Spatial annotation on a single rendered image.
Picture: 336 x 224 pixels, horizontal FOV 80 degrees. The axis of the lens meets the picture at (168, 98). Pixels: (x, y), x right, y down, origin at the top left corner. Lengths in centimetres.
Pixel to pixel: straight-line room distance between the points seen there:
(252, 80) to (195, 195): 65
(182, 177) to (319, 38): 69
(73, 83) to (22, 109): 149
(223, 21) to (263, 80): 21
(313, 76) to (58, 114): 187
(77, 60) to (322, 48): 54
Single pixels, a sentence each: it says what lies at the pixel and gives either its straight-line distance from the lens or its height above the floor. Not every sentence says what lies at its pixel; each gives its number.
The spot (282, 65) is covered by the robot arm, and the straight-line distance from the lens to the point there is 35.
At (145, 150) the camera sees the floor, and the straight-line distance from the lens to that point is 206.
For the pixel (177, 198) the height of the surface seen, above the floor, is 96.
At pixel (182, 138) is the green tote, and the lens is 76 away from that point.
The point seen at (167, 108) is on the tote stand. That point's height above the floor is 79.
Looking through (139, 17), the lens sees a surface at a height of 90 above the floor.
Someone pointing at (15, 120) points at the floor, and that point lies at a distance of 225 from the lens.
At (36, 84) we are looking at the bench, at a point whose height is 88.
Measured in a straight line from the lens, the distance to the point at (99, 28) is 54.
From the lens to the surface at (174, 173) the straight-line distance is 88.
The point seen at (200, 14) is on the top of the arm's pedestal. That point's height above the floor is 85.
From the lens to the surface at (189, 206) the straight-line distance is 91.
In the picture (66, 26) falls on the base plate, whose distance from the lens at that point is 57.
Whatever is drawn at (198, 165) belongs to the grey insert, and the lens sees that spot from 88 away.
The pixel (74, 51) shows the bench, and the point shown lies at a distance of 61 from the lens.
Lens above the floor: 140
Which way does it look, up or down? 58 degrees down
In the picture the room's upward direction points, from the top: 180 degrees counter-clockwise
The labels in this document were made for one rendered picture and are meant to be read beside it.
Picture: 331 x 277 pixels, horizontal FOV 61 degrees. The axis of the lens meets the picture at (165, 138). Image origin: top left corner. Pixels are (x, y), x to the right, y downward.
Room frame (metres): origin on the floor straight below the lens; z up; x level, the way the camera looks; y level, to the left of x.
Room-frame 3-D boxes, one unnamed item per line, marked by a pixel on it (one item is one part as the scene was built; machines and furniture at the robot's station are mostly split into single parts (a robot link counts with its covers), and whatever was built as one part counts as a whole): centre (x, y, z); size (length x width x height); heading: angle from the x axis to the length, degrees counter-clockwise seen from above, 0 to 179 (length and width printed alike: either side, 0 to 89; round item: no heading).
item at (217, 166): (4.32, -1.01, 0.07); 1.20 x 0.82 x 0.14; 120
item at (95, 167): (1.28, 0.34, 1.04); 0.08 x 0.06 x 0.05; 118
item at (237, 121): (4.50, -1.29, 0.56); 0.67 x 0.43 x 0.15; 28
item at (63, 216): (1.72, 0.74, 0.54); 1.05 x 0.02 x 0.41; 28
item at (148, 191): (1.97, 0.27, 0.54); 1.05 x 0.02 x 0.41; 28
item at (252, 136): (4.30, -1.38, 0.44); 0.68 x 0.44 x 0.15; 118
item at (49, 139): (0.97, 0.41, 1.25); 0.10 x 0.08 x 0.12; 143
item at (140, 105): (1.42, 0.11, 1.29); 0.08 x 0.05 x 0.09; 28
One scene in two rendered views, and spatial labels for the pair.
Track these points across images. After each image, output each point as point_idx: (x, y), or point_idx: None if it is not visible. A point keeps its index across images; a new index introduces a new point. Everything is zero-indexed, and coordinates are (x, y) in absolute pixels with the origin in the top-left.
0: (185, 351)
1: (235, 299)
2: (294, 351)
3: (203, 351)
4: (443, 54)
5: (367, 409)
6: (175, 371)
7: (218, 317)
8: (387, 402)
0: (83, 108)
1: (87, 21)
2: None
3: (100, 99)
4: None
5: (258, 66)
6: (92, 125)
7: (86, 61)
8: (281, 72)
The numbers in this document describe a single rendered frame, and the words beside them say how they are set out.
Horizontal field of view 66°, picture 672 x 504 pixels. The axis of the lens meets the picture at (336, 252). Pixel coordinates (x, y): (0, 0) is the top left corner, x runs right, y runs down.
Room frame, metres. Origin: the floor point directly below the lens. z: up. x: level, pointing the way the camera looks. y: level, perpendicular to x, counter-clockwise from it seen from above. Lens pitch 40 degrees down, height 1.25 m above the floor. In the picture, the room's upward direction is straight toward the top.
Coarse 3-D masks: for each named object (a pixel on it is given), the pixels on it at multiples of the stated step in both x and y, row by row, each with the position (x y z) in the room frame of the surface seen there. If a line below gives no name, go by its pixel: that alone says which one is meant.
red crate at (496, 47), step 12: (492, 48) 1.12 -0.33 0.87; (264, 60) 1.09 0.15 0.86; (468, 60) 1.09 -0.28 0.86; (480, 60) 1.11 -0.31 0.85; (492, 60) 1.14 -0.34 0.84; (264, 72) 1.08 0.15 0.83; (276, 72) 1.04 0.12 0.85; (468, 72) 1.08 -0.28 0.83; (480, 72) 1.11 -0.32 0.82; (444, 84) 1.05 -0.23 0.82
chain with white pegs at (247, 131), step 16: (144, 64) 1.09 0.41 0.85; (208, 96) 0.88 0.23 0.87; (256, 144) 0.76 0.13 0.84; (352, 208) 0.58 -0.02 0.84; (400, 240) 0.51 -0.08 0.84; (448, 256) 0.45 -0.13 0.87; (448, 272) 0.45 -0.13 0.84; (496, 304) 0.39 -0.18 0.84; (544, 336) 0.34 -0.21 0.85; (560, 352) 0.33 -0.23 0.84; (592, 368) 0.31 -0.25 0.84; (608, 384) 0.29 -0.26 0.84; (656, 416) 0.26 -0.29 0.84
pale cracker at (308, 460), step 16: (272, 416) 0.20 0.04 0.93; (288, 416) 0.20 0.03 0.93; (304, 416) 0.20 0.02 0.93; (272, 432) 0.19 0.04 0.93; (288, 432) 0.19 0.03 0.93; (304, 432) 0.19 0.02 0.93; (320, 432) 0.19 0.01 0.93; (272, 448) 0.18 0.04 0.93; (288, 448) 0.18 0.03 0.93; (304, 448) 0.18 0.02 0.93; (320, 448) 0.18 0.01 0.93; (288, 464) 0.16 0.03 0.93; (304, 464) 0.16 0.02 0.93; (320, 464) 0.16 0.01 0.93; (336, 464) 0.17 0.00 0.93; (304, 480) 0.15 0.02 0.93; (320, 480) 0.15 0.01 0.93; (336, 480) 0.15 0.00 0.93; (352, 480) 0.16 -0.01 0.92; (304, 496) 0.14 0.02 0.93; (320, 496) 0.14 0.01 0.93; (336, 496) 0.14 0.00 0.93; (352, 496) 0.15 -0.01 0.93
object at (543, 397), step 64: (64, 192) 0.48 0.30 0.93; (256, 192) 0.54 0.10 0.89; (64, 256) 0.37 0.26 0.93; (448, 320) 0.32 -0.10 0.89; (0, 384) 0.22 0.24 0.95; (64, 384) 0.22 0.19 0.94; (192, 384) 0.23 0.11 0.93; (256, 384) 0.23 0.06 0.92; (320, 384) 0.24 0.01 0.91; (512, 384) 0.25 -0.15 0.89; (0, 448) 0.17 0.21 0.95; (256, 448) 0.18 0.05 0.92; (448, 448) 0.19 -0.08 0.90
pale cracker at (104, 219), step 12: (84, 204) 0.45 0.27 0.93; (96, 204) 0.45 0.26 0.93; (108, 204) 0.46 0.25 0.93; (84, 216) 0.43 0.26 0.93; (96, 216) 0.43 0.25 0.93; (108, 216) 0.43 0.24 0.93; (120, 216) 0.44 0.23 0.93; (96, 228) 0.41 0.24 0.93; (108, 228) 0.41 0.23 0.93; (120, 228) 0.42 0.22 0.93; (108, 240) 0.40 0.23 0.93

▸ **Task description**
Everything from the first line of the data through the line holding "In the picture the" should be output exactly, and no other lines.

▸ **Solution for this problem**
Spatial annotation on a single rendered image.
Picture: 336 x 224 pixels, horizontal FOV 80 degrees. The axis of the lens meets the picture at (168, 98). Pixels: (x, y), x right, y down, origin at the top left corner. Lengths in centimetres.
Pixel to pixel: straight-line room distance between the points seen there:
(252, 80) to (195, 195): 65
(182, 177) to (319, 38): 69
(73, 83) to (22, 109): 149
(223, 21) to (263, 80): 21
(313, 76) to (58, 114): 187
(77, 60) to (322, 48): 54
Single pixels, a sentence each: it says what lies at the pixel and gives either its straight-line distance from the lens or its height above the floor. Not every sentence says what lies at its pixel; each gives its number.
The spot (282, 65) is covered by the robot arm, and the straight-line distance from the lens to the point there is 35.
At (145, 150) the camera sees the floor, and the straight-line distance from the lens to that point is 206.
For the pixel (177, 198) the height of the surface seen, above the floor, is 96.
At pixel (182, 138) is the green tote, and the lens is 76 away from that point.
The point seen at (167, 108) is on the tote stand. That point's height above the floor is 79.
Looking through (139, 17), the lens sees a surface at a height of 90 above the floor.
Someone pointing at (15, 120) points at the floor, and that point lies at a distance of 225 from the lens.
At (36, 84) we are looking at the bench, at a point whose height is 88.
Measured in a straight line from the lens, the distance to the point at (99, 28) is 54.
From the lens to the surface at (174, 173) the straight-line distance is 88.
The point seen at (200, 14) is on the top of the arm's pedestal. That point's height above the floor is 85.
From the lens to the surface at (189, 206) the straight-line distance is 91.
In the picture (66, 26) falls on the base plate, whose distance from the lens at that point is 57.
Whatever is drawn at (198, 165) belongs to the grey insert, and the lens sees that spot from 88 away.
The pixel (74, 51) shows the bench, and the point shown lies at a distance of 61 from the lens.
Lens above the floor: 140
Which way does it look, up or down? 58 degrees down
In the picture the room's upward direction points, from the top: 180 degrees counter-clockwise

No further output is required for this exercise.